| YOUR ASSIGNMENT |
Take every line from the entries below that includes the word "ceramic" and copy it.

| MATERIAL TO PROCESS |
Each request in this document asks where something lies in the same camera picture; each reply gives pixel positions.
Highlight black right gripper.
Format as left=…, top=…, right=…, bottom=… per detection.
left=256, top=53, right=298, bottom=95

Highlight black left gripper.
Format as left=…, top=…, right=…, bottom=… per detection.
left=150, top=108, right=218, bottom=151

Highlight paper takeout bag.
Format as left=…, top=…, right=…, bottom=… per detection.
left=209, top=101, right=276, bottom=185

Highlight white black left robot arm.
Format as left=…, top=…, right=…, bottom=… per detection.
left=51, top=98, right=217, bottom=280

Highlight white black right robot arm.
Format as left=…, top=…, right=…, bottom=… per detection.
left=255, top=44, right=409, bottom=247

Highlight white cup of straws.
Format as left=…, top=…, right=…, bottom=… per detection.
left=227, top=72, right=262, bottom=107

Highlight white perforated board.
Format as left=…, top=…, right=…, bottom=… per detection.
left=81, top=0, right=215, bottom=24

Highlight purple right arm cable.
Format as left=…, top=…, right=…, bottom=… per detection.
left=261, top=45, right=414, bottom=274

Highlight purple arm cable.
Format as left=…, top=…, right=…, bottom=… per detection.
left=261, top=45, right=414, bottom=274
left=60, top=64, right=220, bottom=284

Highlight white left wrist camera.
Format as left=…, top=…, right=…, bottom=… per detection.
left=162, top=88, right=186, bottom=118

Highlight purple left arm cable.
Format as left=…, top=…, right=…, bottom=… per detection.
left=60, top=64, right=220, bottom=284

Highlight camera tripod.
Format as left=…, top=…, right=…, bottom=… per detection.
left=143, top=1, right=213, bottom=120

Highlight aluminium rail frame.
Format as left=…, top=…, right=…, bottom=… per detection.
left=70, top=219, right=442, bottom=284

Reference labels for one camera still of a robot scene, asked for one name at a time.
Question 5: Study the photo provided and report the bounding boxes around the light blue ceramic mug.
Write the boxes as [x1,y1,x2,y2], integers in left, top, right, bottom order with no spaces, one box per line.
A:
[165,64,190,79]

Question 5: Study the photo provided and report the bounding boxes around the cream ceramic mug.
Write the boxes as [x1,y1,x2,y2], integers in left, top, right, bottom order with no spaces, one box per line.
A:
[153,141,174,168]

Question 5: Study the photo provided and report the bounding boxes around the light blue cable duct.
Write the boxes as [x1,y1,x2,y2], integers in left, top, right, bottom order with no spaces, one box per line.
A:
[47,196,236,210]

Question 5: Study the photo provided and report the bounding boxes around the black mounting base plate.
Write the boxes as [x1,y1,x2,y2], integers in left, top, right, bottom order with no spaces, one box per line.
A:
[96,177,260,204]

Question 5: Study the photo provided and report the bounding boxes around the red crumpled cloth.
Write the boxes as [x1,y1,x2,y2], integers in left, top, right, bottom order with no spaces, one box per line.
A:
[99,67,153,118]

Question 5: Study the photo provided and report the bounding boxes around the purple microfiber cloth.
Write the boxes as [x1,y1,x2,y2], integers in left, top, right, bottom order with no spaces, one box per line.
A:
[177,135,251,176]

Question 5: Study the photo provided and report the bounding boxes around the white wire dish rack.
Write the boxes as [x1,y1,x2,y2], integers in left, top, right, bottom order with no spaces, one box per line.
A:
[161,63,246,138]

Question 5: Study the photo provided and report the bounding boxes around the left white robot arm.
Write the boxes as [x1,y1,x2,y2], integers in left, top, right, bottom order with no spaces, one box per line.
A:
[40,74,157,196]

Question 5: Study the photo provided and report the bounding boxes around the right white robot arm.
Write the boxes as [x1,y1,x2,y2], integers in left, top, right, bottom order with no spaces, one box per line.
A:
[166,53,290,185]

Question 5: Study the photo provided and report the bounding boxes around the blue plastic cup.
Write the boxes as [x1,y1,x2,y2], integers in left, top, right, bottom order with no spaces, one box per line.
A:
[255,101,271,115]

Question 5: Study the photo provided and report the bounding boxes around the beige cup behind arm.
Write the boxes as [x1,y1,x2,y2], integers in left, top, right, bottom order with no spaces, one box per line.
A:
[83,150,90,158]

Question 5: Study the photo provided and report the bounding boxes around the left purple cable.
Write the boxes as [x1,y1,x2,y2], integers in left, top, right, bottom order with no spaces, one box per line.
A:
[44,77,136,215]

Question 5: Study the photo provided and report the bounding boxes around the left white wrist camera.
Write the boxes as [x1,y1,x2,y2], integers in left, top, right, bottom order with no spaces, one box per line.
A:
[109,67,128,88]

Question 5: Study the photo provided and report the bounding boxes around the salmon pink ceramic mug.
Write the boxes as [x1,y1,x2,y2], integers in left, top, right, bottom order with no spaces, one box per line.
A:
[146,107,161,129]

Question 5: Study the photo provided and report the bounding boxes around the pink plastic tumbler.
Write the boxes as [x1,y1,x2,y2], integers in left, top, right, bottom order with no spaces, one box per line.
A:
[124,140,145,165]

| RESPONSE AREA |
Question 5: Study the photo provided and report the bounding boxes around the light blue ceramic mug.
Question 5: Study the photo provided and report the bounding boxes around the cream ceramic mug.
Question 5: Study the photo provided and report the bounding boxes around the salmon pink ceramic mug.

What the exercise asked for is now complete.